# What mg of DNP is safe for how long?



## Brinkleyyw (Dec 22, 2022)

Obviously this is very individual, but for a female what will be safe enough?

What is also the preferred low dose cycle?


----------



## Beti ona (Dec 26, 2022)

100 mg should be a safe dose while being effective enough.


----------



## nooiq (Dec 29, 2022)

I don't know the answer, but I am replying because I want to keep an eye on this thread. I heard some great things but also some terrifying things about DNP.  I would love to have a killer weight-loss solution though.

What about the cardiac impact?


----------



## Beti ona (Dec 29, 2022)

Zero cardiac impact in safety dosages


----------



## nooiq (Dec 30, 2022)

Interesting... does it affect your ability to work or do anything else?


----------



## Beti ona (Dec 30, 2022)

Yes, it will affect your work capacity if you take high doses, with moderate doses you should be able to train without problems.

If you have a physically demanding job and are exposed to the sun, then it might be a bad idea to run it.

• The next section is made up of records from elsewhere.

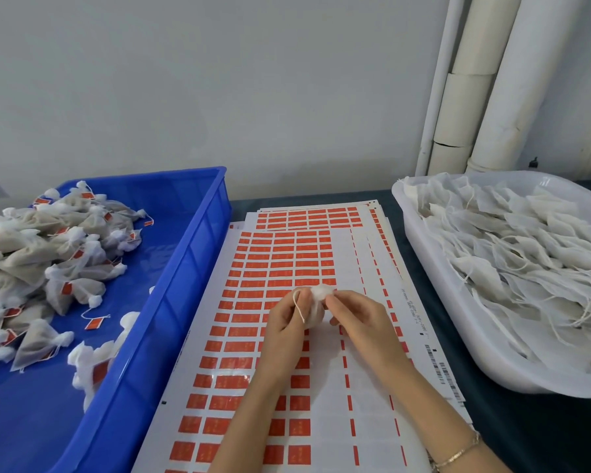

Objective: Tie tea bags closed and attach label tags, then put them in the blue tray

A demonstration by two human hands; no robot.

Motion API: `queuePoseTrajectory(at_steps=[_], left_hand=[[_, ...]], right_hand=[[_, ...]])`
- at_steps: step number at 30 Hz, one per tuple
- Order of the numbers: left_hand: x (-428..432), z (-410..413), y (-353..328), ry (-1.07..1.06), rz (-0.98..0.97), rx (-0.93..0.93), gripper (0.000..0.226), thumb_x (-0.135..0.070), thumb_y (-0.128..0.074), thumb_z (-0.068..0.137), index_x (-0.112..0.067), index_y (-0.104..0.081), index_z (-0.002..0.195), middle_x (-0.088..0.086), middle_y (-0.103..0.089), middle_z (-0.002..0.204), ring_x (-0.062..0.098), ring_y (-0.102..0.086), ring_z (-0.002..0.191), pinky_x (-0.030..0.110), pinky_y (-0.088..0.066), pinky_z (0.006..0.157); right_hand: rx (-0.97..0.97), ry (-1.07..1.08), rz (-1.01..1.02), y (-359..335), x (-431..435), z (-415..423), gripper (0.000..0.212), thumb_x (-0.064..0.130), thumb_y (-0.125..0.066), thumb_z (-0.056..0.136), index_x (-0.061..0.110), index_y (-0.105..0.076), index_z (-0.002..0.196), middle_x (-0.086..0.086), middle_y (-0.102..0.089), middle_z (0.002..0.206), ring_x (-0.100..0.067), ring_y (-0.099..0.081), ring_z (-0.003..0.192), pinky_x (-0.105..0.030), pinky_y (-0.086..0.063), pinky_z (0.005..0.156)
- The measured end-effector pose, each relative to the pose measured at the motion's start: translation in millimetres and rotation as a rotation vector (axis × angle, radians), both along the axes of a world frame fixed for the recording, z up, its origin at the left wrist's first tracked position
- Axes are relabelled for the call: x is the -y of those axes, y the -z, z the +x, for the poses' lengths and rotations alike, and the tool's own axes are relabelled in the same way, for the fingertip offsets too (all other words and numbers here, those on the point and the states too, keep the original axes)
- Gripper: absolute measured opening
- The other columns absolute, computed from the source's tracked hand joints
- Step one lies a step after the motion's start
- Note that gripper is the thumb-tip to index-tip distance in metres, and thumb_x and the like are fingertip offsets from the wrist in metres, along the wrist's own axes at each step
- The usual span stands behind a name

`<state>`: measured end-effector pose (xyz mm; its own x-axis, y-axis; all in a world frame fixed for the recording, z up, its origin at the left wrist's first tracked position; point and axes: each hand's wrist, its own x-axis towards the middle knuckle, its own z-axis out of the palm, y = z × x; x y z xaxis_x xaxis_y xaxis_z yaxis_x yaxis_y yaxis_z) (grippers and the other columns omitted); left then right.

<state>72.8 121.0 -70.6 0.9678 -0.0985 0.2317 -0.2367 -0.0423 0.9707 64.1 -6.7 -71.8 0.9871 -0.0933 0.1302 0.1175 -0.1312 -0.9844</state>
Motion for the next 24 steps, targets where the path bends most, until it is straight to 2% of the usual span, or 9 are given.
queuePoseTrajectory(at_steps=[3,7,11,14,17,20,24], left_hand=[[-0.3,-0.1,-0.9,-0.003,0.0,-0.014,0.034,-0.045,-0.044,0.09,-0.022,-0.068,0.097,-0.011,-0.069,0.091,0.007,-0.063,0.09,0.011,-0.049,0.075],[-0.6,0.2,-0.7,-0.006,-0.003,-0.013,0.033,-0.043,-0.044,0.091,-0.02,-0.069,0.092,-0.009,-0.068,0.086,0.006,-0.063,0.087,0.01,-0.049,0.073],[-0.4,-0.9,-1.7,0.003,-0.023,-0.024,0.028,-0.04,-0.048,0.091,-0.024,-0.07,0.092,-0.011,-0.069,0.085,0.005,-0.063,0.086,0.009,-0.048,0.072],[-0.4,-1.0,-1.0,0.007,-0.032,-0.035,0.025,-0.04,-0.05,0.09,-0.027,-0.072,0.093,-0.011,-0.07,0.087,0.005,-0.063,0.087,0.009,-0.048,0.072],[-0.4,0.5,0.2,-0.013,-0.044,-0.05,0.023,-0.041,-0.055,0.086,-0.027,-0.071,0.096,-0.012,-0.071,0.091,0.005,-0.064,0.091,0.01,-0.049,0.072],[-0.6,1.7,1.4,-0.012,-0.039,-0.066,0.025,-0.041,-0.058,0.083,-0.025,-0.07,0.098,-0.012,-0.071,0.093,0.005,-0.064,0.092,0.01,-0.049,0.072],[-2.2,3.0,2.0,-0.019,-0.035,-0.115,0.032,-0.043,-0.056,0.083,-0.019,-0.071,0.098,-0.008,-0.071,0.089,0.006,-0.064,0.087,0.01,-0.049,0.07]], right_hand=[[-0.026,0.028,-0.006,-0.2,1.4,1.3,0.009,0.042,-0.067,0.084,0.039,-0.067,0.093,0.023,-0.068,0.09,-0.005,-0.065,0.089,-0.015,-0.052,0.077],[-0.055,0.037,-0.023,-4.8,1.9,-1.6,0.011,0.032,-0.072,0.083,0.039,-0.067,0.09,0.023,-0.068,0.088,-0.001,-0.065,0.087,-0.007,-0.048,0.067],[-0.102,0.057,0.036,-8.1,2.3,-2.4,0.012,0.031,-0.073,0.083,0.033,-0.07,0.094,0.018,-0.07,0.09,-0.003,-0.066,0.082,-0.006,-0.047,0.062],[-0.144,0.068,0.099,-9.7,3.1,-2.0,0.012,0.028,-0.073,0.083,0.027,-0.071,0.095,0.013,-0.071,0.086,-0.007,-0.066,0.078,-0.01,-0.048,0.061],[-0.177,0.053,0.209,-9.9,4.5,-2.0,0.008,0.022,-0.072,0.084,0.023,-0.073,0.091,0.008,-0.071,0.076,-0.01,-0.064,0.072,-0.017,-0.05,0.067],[-0.203,0.021,0.303,-9.2,6.7,-1.9,0.008,0.016,-0.069,0.086,0.019,-0.074,0.091,-0.001,-0.071,0.078,-0.013,-0.06,0.069,-0.023,-0.051,0.072],[-0.168,0.068,0.282,-7.6,4.1,-1.5,0.011,0.018,-0.072,0.084,0.023,-0.071,0.094,0.008,-0.073,0.081,-0.012,-0.068,0.071,-0.017,-0.052,0.066]])
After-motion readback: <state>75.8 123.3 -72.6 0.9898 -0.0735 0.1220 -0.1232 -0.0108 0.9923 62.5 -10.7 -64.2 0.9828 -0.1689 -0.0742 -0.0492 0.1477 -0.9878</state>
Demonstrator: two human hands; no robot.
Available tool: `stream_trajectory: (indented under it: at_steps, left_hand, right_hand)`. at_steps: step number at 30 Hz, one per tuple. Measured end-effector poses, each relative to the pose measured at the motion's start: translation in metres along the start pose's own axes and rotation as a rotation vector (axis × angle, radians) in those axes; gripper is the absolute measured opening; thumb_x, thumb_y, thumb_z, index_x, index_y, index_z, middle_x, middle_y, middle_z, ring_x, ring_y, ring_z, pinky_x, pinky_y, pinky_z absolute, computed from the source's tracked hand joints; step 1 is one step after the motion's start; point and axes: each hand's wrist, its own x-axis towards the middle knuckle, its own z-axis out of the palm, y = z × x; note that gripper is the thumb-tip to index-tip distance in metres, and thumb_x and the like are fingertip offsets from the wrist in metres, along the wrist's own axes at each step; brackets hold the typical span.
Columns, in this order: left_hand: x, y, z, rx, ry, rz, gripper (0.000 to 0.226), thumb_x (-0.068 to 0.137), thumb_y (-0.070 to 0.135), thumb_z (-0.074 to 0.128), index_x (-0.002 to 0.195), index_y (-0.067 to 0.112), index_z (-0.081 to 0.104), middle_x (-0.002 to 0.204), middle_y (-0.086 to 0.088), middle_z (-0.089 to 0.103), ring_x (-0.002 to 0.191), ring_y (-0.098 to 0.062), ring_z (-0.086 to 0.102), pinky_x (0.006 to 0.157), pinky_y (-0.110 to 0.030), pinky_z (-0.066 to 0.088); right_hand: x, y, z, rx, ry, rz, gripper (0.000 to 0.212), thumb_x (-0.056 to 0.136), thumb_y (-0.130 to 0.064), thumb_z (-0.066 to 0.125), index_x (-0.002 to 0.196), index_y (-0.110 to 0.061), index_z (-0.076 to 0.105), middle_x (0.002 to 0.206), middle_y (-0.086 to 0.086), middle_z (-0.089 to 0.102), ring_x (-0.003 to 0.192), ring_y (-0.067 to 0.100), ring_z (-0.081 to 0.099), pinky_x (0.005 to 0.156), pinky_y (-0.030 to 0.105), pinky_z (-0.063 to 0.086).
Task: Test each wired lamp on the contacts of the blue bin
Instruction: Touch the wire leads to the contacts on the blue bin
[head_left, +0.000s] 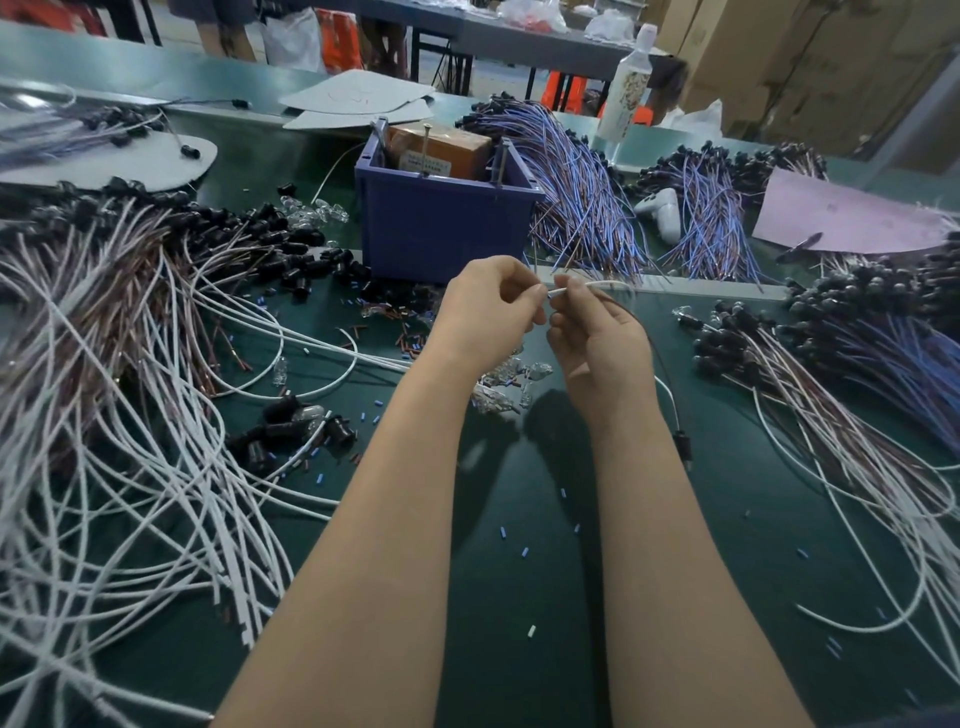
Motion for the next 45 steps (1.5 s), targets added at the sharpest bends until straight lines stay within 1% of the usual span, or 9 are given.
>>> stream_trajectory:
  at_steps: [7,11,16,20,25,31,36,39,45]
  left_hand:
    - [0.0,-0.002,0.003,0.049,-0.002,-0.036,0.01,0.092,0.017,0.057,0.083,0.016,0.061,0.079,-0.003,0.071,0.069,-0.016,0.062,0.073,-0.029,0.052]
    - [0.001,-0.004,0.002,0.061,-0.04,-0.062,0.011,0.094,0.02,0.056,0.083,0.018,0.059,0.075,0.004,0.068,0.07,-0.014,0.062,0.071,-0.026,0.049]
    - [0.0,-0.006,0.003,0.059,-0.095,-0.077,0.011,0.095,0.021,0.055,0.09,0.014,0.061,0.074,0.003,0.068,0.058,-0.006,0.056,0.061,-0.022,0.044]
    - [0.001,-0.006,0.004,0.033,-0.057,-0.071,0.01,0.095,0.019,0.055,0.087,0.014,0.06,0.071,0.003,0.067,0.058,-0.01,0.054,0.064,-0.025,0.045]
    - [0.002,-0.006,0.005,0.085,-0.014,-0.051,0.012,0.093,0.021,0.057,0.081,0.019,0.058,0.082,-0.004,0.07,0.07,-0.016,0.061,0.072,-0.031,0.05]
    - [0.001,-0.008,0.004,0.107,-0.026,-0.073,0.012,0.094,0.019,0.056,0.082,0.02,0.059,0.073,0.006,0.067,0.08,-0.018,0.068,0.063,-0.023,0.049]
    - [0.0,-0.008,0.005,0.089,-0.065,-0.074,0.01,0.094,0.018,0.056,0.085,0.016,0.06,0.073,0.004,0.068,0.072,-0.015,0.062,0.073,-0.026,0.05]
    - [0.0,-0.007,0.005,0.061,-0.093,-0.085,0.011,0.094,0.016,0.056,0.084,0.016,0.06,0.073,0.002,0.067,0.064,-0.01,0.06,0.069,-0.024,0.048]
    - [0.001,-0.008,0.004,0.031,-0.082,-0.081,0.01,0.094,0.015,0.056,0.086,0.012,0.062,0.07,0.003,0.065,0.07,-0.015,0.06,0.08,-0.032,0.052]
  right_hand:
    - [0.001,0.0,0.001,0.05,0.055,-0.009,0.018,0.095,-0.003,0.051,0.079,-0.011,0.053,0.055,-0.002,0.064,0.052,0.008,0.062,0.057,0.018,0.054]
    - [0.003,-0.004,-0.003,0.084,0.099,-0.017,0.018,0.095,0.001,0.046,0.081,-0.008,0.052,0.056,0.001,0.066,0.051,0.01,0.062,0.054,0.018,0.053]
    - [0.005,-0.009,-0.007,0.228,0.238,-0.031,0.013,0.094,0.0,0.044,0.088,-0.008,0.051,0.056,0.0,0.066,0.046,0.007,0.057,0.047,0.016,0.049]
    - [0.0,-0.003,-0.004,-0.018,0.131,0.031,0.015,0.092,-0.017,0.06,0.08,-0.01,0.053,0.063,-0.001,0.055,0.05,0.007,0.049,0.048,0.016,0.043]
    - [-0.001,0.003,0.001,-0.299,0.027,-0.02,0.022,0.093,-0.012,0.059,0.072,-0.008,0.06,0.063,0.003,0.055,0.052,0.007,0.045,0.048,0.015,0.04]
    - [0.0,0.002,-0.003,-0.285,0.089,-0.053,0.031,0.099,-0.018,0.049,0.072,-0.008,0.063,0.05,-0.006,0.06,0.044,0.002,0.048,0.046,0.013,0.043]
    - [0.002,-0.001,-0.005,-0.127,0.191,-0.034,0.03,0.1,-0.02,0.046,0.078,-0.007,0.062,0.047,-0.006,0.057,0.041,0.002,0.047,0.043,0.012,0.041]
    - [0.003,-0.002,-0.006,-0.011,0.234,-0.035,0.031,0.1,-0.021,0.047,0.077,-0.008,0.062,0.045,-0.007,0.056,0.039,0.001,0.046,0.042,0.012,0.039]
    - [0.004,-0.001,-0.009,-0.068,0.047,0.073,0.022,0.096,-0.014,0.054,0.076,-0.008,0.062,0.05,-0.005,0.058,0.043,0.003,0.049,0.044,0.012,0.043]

People who have office jobs often have problems because they sweat a lot and look sick lol


----------



## metsfan4life (Jan 1, 2023)

Brinkleyyw said:


> Obviously this is very individual, but for a female what will be safe enough?
> 
> What is also the preferred low dose cycle?





Beti ona said:


> Yes, it will affect your work capacity if you take high doses, with moderate doses you should be able to train without problems.
> 
> If you have a physically demanding job and are exposed to the sun, then it might be a bad idea to run it.
> 
> People who have office jobs often have problems because they sweat a lot and look sick lol


I’d typically just start with a general 200mg ED for 5-6 days just test your tolerance to it. You will know quickly if you’re allergic to it. You won’t really feel effects of tolerance until later on. As a first cycle, keep it simple - 1 cap a day for the entire run. More doesn’t mean better with dnp. 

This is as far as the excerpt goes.